28. Oktober 2024 / Aus aller Welt

Missbrauchsfotos mit KI erstellt: 18 Jahre Haft für Briten

Für seine Auftraggeber animierte er reale Bilder als sexuellen Missbrauch. Deswegen muss ein Mann in Großbritannien für viele Jahre ins Gefängnis. Die Behörden befürchten, dass es kein Einzelfall ist.

Der Mann erhielt Kinderfotos zugeschickt, die er mit Hilfe Künstlicher Intelligenz veränderte. (Symbolbild)
Veröffentlicht am 28. Oktober 2024 um 14:26 Uhr

Ein Brite bekam Kinderfotos zugeschickt und verwandelte sie mit Künstlicher Intelligenz in Bilder von sexuellem Missbrauch. Außerdem forderte er in drei Fällen zur Vergewaltigung von Kindern unter 13 Jahren auf. Deswegen hat ein Gericht in der Stadt Bolton bei Manchester den Mann jetzt zu 18 Jahren Haft verurteilt.

Der 27-Jährige verlangte 80 Pfund (96 Euro), um einen neuen «Charakter» zu erstellen. Für 10 Pfund je Bild animierte er es mit Hilfe von KI, um sexuellen Missbrauch oder Gewalt zu zeigen.

Der Polizei sagte der Mann: «Viele meiner Charaktere wurden von Vätern, Onkeln und Familienfreunden in Auftrag gegeben.» Dafür erhielt er von ihnen echte Kinderfotos, die er dann mit einem 3D-Programm veränderte, wie der Sender Sky News berichtete. Die Auftraggeber kamen alle aus dem Ausland, vor allem den USA, Italien und Frankreich.
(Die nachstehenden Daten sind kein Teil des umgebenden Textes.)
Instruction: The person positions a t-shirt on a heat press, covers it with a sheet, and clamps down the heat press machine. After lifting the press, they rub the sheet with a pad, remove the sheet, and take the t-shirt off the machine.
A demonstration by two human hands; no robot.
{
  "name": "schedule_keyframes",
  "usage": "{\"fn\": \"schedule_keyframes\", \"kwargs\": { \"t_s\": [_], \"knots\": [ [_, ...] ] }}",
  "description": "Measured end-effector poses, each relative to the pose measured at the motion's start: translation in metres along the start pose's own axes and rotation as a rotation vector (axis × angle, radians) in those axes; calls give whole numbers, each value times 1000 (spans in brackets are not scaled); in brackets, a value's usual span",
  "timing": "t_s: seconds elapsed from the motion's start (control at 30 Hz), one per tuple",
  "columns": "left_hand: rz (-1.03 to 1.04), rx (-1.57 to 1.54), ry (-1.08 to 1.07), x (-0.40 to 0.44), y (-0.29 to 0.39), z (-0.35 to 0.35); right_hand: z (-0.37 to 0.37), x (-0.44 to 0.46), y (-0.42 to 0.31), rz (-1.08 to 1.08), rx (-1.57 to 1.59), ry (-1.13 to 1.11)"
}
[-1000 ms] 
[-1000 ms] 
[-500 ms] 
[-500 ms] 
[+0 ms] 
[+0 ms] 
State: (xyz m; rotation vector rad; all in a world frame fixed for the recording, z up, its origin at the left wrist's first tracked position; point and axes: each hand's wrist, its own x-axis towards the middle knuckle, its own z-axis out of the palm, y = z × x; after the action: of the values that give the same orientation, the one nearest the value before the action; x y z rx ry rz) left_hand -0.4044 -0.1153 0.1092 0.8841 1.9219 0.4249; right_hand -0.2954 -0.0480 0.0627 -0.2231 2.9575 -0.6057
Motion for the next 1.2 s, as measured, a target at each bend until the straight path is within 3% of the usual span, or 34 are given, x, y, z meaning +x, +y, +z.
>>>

Behörden befürchten zahlreiche ähnliche Fälle

«Dies ist einer der ersten Fälle dieser Art, der eine Verbindung zwischen Menschen (...), die mit Hilfe von Technologie computergenerierte Bilder erstellen, und den realen Straftaten, die dahinterstecken, aufzeigt», sagte Jeanette Smith von der britischen Anklagebehörde CPS. Die Behörden befürchten noch zahlreiche ähnliche Taten.

Der 27-Jährige flog auf, als er im sogenannten Darknet mit einem Undercover-Polizisten chattete. Dort hatte er sich mit mehreren Usern über sexuellen Missbrauch von Kindern ausgetauscht. Er räumte alle Vorwürfe ein.

Nach seiner Haftentlassung steht der Mann noch sechs Jahre unter Bewährung. Außerdem wird er lebenslang als Sexualstraftäter geführt.